This is the Sesquicentennial of the Grant Presidency. Jamelle Bouie, New York Times Opinion columnist, has a thoughtful article on the hopes engendered 150 years ago when U.S. Grant was sworn in as president and the disappointment eight years later.
From the article:
Grant’s inauguration felt like the beginning of a new era of reform and revitalization. For nearly four years, Americans had suffered through the tumultuous presidency of Andrew Johnson, who drove the nation to political crisis with his virulent racism, erratic behavior and leniency toward the defeated secessionists.
Grant, by contrast, backed the rights and privileges of freed black Americans. He supported the 15th Amendment to the Constitution (ratified in 1870) extending voting rights to black men and deployed federal troops against vigilante groups like the Ku Klux Klan (itself started by a former battlefield foe, Nathan Bedford Forrest).
But the laudable commitment from Grant and the Republican Congress to the political rights of the former slaves was fatally undermined by their indifference to the vast social and economic inequality of the postwar South. Unable to see past an ideology of “free labor” and “free soil,” they also couldn’t grasp how slavery and racial stigma gave black Americans a fundamentally different relationship to economic life. The result was actions that ultimately sowed seeds for new relationships of race hierarchy in the South and the nation at large…
Grant’s election both defused the ideological crisis of the Johnson era and weakened the radical movement within the Republican Party, which derived much of its influence from its conflict with the former president. Grant’s principal allies, the Columbia historian Eric Fonerwrites in “Reconstruction: America’s Unfinished Revolution,” were the “Stalwarts,” leaders whose power “rested on control of federal patronage.”
They had grown tired of — and impatient with — the “ideological mode of politics that had shaped the party at its birth,” Foner argues. For these political professionals, “the organization itself, not the issues that had once created it, commanded their highest loyalty.”
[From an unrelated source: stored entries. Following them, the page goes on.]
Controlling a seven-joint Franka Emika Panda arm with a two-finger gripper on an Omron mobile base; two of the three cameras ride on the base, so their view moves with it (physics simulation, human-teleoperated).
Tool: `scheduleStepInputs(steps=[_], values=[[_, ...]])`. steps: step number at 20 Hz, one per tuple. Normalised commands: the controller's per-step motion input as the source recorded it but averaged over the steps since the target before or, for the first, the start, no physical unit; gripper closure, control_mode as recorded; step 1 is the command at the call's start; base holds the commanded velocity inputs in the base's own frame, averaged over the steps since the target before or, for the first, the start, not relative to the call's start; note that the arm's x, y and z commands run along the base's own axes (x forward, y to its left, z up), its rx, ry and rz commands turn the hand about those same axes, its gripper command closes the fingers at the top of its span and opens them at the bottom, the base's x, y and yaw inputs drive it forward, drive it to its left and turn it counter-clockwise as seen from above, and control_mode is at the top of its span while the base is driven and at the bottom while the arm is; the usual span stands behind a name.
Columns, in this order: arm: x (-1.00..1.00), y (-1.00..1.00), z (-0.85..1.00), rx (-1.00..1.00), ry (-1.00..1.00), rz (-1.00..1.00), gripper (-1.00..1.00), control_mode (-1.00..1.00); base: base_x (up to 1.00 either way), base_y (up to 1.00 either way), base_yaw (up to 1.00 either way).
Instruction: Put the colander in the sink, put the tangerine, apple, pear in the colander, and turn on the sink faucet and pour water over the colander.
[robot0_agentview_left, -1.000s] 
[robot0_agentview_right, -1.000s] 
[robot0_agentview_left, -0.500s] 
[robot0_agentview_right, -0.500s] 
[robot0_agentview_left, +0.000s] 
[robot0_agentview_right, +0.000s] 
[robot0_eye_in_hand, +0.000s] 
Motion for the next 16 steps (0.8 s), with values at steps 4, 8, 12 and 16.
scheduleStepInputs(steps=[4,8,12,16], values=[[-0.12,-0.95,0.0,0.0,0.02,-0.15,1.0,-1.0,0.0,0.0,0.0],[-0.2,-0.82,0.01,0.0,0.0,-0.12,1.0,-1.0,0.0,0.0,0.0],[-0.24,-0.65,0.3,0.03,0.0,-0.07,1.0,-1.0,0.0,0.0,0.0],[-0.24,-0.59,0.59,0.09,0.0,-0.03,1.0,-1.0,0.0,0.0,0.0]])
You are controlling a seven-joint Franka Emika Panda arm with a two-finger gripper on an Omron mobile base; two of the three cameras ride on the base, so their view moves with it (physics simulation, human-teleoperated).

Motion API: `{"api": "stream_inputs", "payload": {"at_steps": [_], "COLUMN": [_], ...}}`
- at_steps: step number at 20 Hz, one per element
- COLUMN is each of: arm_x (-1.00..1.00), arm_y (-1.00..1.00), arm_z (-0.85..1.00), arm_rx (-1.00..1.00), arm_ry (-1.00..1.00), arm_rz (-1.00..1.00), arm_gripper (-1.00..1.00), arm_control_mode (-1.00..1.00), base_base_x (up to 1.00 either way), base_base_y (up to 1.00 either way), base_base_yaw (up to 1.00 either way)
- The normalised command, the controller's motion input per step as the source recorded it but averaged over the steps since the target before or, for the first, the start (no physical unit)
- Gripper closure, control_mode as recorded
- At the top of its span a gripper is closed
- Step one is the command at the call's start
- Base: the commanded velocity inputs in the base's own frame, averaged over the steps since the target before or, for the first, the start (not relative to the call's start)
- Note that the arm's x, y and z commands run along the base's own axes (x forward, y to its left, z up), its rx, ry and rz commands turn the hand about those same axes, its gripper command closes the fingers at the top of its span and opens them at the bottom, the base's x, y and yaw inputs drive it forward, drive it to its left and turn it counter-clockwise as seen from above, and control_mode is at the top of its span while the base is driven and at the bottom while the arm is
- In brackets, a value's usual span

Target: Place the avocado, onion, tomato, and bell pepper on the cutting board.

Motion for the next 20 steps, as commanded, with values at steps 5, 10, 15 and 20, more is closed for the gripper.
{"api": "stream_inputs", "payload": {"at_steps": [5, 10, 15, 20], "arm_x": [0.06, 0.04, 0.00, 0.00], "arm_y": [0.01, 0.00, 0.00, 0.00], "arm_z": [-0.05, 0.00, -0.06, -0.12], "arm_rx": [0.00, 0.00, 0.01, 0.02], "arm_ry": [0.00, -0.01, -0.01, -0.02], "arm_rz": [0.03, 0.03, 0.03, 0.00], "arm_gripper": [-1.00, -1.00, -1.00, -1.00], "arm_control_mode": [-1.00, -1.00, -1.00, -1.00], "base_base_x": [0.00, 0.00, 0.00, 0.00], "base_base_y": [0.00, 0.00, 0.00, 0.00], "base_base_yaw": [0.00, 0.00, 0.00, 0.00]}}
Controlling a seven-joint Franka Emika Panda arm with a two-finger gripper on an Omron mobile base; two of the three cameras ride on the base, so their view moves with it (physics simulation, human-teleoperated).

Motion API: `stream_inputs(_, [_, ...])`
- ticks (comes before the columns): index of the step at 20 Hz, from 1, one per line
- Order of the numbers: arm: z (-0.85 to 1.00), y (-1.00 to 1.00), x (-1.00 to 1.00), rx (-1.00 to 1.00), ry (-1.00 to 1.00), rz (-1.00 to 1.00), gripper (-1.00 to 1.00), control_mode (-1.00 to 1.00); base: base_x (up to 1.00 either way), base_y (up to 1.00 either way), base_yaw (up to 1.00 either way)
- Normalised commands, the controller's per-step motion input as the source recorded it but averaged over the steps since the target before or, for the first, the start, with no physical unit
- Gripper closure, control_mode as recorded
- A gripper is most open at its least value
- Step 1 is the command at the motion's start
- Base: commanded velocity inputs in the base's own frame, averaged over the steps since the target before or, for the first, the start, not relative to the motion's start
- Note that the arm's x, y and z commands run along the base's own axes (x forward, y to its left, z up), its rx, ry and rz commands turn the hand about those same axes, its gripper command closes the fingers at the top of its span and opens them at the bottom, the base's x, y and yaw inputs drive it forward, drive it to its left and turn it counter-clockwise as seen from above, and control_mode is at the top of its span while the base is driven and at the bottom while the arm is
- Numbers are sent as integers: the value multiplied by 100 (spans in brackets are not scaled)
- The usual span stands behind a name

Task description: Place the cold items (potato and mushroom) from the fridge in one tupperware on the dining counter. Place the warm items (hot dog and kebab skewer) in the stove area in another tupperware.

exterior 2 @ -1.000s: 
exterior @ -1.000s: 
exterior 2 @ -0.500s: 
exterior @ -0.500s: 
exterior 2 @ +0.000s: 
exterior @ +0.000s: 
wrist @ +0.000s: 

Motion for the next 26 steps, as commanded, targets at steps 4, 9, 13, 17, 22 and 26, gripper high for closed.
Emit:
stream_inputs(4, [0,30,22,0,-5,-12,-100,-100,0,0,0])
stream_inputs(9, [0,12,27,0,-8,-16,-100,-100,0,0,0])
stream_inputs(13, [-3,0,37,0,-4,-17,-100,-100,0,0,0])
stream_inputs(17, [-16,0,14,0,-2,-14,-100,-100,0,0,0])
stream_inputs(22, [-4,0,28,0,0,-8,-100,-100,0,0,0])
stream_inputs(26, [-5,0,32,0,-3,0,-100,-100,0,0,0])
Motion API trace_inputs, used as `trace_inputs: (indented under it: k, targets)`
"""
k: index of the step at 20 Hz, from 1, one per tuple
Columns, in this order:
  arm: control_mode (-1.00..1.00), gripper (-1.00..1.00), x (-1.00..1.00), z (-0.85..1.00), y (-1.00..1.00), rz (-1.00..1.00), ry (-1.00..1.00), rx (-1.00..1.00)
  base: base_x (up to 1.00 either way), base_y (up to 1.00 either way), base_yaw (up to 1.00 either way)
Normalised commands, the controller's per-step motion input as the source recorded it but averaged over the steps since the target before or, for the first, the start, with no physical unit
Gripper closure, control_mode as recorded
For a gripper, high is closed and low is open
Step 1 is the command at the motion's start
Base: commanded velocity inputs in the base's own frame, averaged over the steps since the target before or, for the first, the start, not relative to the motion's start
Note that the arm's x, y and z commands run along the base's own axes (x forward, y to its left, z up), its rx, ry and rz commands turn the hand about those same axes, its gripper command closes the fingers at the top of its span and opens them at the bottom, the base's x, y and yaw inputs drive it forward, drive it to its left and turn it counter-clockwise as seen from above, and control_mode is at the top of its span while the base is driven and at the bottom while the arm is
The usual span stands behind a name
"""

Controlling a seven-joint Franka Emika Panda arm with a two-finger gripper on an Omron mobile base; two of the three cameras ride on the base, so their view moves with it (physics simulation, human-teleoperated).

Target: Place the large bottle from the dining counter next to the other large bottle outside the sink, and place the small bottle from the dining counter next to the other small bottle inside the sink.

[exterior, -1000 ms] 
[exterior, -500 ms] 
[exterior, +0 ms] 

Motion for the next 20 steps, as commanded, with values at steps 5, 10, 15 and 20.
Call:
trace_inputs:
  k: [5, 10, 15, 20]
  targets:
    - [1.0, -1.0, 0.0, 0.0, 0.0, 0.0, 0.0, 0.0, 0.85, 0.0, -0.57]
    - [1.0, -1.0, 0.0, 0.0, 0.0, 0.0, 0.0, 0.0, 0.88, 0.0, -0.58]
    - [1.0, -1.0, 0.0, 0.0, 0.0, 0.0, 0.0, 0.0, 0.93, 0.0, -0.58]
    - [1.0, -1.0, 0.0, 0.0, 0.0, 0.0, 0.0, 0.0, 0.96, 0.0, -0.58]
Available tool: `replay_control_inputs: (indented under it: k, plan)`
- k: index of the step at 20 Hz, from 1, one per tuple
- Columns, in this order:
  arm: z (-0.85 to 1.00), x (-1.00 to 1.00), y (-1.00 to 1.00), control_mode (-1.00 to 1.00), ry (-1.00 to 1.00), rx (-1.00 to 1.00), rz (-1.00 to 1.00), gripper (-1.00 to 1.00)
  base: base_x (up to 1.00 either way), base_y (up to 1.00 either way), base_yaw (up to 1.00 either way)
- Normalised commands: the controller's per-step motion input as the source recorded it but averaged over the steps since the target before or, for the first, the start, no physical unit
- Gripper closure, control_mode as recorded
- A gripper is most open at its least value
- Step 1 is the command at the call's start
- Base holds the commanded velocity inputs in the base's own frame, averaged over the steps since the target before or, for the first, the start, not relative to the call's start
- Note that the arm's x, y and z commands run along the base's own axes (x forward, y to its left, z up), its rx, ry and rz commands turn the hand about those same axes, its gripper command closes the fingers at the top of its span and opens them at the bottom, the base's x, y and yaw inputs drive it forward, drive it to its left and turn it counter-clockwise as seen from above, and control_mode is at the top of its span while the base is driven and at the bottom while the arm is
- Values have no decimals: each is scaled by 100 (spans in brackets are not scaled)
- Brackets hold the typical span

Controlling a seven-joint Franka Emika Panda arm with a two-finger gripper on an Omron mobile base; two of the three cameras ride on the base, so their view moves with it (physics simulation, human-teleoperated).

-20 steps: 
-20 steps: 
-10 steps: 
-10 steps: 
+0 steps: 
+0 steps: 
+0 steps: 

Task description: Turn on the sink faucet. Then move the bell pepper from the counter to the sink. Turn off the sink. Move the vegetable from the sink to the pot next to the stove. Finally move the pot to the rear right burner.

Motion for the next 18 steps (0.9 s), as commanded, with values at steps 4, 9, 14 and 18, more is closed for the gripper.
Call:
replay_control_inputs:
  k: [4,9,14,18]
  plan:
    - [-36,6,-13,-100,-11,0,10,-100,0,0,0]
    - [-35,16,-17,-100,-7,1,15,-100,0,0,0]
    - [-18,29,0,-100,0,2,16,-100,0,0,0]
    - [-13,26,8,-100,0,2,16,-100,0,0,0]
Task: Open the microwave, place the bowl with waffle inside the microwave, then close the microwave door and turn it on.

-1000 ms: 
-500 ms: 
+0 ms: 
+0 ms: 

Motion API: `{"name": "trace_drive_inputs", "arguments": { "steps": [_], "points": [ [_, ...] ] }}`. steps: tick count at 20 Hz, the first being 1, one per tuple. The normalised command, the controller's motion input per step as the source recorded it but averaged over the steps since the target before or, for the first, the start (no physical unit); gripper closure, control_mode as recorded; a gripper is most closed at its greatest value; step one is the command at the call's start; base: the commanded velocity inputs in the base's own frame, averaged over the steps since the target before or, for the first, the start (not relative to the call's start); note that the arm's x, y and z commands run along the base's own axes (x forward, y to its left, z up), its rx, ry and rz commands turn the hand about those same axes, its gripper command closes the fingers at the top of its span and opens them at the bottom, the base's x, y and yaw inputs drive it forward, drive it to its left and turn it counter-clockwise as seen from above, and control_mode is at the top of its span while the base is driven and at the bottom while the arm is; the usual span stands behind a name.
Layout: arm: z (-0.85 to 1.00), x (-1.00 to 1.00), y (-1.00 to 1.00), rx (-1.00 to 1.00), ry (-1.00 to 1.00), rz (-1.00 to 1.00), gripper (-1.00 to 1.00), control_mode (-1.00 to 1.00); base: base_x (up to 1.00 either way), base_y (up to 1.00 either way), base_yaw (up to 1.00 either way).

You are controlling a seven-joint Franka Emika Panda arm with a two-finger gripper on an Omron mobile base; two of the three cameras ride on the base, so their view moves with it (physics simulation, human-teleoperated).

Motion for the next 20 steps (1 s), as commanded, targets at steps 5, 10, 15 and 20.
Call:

That the Stalwarts were less ideological did not make them anti-ideological. Many had cut their teeth in the antislavery crusade of the 1850s and were still committed to Reconstruction on the basis of “free labor” and “free soil,” where whites and blacks would work for wages as rational individuals responding to market incentives. “The free labor social order,” writes Foner, “ostensibly guaranteed the ambitious worker the opportunity for economic mobility, the ability to move from wage labor to independence through the acquisition of productive property.”